A story i’ve started working on is going to have an emphasis on exploration. So the player will slowly accumulate lore entries and items over the chapters.

But since it has a lot of slice of life vibes to it the items and lore pieces the player picks up on the way won’t begin to coalesce until much later.
Its a fantasy story so there’s going to be plenty of lore information. As well as character subplots, of course.

I don’t want it to feel like the main plot is dragging, or as if the story suddenly grew a mainplot half-way through.

Any advice on how to keep slow paced stories engaging? As well as advice on effective foreshadowing?


As someone who is kind of in love with foreshadowing, this is my very short advice:


And by that, I mean write a story that doesn’t rely on foreshadowing. You need a story to stand on it’s own after chapter one, and every chapter needs to be engaging and moving forward. This means that in essence, you need two plots: Immediate and the Long Game.

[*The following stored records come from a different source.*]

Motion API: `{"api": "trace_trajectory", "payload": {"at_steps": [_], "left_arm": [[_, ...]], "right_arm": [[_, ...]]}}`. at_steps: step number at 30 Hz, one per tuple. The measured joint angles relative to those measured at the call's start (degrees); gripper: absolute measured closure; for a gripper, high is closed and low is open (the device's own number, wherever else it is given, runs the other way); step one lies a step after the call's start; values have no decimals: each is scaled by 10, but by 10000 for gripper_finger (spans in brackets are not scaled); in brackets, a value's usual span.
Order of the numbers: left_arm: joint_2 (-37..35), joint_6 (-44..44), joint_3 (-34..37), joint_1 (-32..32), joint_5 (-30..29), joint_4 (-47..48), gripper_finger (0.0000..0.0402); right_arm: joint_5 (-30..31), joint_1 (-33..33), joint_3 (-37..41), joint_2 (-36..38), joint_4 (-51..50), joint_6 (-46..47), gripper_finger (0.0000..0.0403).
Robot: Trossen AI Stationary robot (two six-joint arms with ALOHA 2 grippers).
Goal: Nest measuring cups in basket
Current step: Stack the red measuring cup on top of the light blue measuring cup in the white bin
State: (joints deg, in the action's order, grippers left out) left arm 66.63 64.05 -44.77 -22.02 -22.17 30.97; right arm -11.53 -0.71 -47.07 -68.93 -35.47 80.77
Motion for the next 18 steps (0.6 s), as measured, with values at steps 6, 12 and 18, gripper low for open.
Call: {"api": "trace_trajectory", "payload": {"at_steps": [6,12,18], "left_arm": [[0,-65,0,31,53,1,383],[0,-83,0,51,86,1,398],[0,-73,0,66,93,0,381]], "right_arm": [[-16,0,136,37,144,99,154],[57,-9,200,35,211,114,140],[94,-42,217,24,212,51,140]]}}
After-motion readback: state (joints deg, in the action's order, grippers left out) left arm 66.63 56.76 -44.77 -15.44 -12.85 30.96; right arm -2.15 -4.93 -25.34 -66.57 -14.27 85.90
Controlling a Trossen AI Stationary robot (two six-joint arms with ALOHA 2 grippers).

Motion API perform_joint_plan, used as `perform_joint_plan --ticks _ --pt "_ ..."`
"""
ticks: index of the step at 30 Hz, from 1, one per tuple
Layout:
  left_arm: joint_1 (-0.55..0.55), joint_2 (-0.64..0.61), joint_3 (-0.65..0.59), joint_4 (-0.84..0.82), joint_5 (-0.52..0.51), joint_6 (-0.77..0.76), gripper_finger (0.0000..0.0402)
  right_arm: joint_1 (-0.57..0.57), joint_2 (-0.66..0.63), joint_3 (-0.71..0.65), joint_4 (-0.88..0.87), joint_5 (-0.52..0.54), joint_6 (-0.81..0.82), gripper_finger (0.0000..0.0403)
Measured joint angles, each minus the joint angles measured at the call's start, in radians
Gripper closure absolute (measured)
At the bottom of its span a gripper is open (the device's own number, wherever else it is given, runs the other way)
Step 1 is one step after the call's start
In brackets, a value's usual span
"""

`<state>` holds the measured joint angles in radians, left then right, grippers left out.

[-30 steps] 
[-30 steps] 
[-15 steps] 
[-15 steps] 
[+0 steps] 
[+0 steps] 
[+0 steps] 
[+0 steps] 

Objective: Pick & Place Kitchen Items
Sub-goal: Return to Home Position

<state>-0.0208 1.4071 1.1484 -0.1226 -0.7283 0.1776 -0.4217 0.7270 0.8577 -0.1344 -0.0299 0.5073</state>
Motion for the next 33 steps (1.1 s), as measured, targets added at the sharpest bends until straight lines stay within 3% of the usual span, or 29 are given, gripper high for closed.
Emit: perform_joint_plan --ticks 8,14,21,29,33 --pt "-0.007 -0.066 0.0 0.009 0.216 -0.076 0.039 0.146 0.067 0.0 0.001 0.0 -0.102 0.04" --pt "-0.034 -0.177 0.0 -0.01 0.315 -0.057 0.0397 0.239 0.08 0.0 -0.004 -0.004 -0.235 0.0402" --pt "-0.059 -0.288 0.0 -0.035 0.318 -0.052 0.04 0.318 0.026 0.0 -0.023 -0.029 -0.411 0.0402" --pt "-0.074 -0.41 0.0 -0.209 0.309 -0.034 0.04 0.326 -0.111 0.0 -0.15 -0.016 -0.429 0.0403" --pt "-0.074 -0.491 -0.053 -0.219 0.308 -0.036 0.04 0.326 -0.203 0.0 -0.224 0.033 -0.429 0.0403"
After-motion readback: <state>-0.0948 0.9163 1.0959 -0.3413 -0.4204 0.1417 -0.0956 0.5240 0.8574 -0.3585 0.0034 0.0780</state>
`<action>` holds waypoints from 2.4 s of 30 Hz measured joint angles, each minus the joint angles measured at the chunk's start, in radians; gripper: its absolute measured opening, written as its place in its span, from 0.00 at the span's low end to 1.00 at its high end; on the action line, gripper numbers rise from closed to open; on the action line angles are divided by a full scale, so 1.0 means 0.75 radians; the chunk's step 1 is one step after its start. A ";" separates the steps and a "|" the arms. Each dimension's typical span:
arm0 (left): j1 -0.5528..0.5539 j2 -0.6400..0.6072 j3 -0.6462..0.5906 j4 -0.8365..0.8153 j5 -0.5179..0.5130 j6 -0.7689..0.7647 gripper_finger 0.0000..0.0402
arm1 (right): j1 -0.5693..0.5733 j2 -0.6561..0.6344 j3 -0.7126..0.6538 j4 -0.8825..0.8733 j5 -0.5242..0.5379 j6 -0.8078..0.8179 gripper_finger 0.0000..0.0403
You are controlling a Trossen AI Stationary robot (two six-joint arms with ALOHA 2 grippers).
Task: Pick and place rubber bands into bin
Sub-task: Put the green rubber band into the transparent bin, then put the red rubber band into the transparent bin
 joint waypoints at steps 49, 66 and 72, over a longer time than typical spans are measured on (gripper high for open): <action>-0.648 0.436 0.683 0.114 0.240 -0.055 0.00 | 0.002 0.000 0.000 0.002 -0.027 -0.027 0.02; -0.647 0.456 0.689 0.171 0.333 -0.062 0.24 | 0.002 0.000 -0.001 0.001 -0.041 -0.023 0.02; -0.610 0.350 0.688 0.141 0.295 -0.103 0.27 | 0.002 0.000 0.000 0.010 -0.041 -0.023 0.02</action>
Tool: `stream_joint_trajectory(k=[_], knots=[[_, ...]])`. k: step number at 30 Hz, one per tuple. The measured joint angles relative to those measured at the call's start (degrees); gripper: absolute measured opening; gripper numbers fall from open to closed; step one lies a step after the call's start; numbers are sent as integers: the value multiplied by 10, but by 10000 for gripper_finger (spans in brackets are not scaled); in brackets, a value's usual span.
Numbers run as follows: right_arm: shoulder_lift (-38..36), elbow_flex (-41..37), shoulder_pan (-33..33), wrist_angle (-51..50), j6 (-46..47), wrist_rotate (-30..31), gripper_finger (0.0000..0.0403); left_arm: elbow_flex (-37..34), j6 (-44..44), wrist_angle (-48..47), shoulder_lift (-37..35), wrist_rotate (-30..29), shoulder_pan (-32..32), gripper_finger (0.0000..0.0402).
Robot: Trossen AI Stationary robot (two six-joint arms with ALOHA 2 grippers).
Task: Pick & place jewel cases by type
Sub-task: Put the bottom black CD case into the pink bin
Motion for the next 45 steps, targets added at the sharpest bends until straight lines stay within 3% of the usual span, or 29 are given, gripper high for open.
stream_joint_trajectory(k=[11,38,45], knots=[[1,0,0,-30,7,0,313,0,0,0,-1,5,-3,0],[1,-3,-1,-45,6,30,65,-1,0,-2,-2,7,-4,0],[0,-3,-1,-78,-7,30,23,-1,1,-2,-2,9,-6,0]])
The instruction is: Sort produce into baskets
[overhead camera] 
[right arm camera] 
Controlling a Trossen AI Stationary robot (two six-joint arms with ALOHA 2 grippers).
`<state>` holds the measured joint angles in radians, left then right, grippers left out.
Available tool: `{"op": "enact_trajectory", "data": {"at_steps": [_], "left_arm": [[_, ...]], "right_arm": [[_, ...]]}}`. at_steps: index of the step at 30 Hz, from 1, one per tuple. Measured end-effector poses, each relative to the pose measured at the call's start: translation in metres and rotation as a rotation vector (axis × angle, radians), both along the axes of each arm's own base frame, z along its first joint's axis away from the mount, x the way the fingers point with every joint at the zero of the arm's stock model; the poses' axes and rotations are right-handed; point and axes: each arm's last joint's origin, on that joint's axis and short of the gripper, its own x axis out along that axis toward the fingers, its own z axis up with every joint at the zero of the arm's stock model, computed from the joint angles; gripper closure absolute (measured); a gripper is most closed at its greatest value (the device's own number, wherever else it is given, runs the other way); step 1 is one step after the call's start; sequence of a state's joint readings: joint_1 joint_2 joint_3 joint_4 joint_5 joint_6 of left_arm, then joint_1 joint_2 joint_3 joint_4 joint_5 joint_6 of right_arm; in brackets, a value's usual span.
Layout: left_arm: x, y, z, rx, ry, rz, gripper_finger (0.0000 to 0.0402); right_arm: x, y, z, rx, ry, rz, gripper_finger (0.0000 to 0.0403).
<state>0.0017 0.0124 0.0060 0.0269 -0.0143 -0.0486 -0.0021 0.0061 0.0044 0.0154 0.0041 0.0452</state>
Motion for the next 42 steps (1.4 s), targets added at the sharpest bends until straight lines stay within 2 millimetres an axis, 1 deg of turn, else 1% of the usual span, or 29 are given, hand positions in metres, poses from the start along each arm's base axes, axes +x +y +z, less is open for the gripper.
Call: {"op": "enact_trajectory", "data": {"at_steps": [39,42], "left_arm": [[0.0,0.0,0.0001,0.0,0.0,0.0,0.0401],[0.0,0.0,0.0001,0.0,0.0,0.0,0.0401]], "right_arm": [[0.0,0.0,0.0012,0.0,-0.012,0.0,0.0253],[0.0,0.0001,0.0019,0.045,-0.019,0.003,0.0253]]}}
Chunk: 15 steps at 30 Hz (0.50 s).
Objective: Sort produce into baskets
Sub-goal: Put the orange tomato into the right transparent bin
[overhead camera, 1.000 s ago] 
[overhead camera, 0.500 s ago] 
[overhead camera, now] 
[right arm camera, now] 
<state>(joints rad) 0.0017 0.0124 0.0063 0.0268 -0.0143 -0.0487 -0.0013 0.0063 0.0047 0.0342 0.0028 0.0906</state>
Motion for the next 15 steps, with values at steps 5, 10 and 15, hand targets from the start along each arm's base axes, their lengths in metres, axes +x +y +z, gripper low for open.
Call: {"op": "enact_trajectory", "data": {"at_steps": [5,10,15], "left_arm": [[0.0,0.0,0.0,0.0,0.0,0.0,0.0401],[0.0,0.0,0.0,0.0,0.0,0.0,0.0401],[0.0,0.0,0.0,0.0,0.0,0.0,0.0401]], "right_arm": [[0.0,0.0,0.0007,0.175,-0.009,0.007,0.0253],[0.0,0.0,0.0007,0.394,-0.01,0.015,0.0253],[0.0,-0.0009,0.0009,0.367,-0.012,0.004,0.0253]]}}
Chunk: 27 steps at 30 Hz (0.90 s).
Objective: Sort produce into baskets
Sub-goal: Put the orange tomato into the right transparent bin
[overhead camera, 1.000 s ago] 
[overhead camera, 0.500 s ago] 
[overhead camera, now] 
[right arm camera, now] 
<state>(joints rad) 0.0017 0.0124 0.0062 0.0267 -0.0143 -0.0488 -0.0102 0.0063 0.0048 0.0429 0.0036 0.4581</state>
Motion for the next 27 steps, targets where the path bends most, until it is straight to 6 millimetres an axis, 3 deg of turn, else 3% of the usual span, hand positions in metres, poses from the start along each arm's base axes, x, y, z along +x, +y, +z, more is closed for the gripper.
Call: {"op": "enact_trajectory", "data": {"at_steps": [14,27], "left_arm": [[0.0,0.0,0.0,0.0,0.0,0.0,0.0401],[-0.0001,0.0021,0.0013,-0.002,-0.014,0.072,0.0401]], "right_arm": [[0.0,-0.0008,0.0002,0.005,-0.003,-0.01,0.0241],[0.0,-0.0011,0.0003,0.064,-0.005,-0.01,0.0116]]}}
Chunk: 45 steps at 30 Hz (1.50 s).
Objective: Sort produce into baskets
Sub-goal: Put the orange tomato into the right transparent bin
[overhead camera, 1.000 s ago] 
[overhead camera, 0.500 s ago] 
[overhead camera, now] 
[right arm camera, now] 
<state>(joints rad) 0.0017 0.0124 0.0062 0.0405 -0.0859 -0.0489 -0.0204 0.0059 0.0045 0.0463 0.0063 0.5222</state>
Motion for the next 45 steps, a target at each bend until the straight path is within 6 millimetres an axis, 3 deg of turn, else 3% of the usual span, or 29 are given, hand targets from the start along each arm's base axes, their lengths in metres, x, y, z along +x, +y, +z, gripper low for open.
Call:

The immediate plot is what makes the character move forward now. It’s the reason for going from point A to point B, and get involved with person C or conflict D. This is what the player will engage and have fun with.

The Long Game is just there. Clues are planted, weird shit happens, but it’s all in the background. Towards the end, this will start adding up and astute players will spot it before others. The trick is weaving this into the story, and accept the fact that a fair subset of players won’t remember or add things up. So the rest of the book needs to work for them regardless.

How to do this is very hard to describe without knowing the details, but here are a few things I learned while writing Fallen Hero (who has a few… hmm… layers).

1: Be honest in the text. Always write the truth, if you do it right, people won’t connect the dots anyway, but once things are revealed everything will make sense.

2: Don’t obfuscate, just don’t explain. Is a character weird about a thing? Write that, but don’t linger on it. Remember what the character knows, and write it from their perspective, not the readers.

3: A main character can know things that the reader doesn’t. Sometimes that’s a fun mystery too.

4: Pay attention to your playtesters. If they feel confused, or if things came out of the blue, you need to plant more clues.

5: Never underestimate your readers. Start with no handholding and give them the benefit of the doubt, it’s easier to add more info afterwards.

6: Some players will remember lore better than you. Other players won’t remember anything. You need to cater to them both.

7: Make the book enjoyable regardless of whether the player adds up the clues or not.

Probably more, but dinner is ready so… I might get back to this topic, it’s my favorite kind of story.


Thank you so much for the advice, this is very useful!

Just want to say I usually hate this. It’s extremely difficult to do well. Often it just ends up feeling like fourth wall breaking, where the MC is actually talking to you about the story. (Of course not everyone has a problem with fourth wall breaking. But even actual fourth wall breaking can be done well or horribly.) The exception would be if it’s knowledge that the MC legitimately doesn’t feel is relevant at the moment because of their own lack of knowledge of the full picture.

…what if the MC thinks it’s not relevant to the situation, because it really is not?

Then it probably doesn’t come up in the story at all so I don’t even notice it’s missing.

I don’t care if the MC knows he has an Aunt Carol living in Missouri if the game is set in Oregon and Carol never comes up.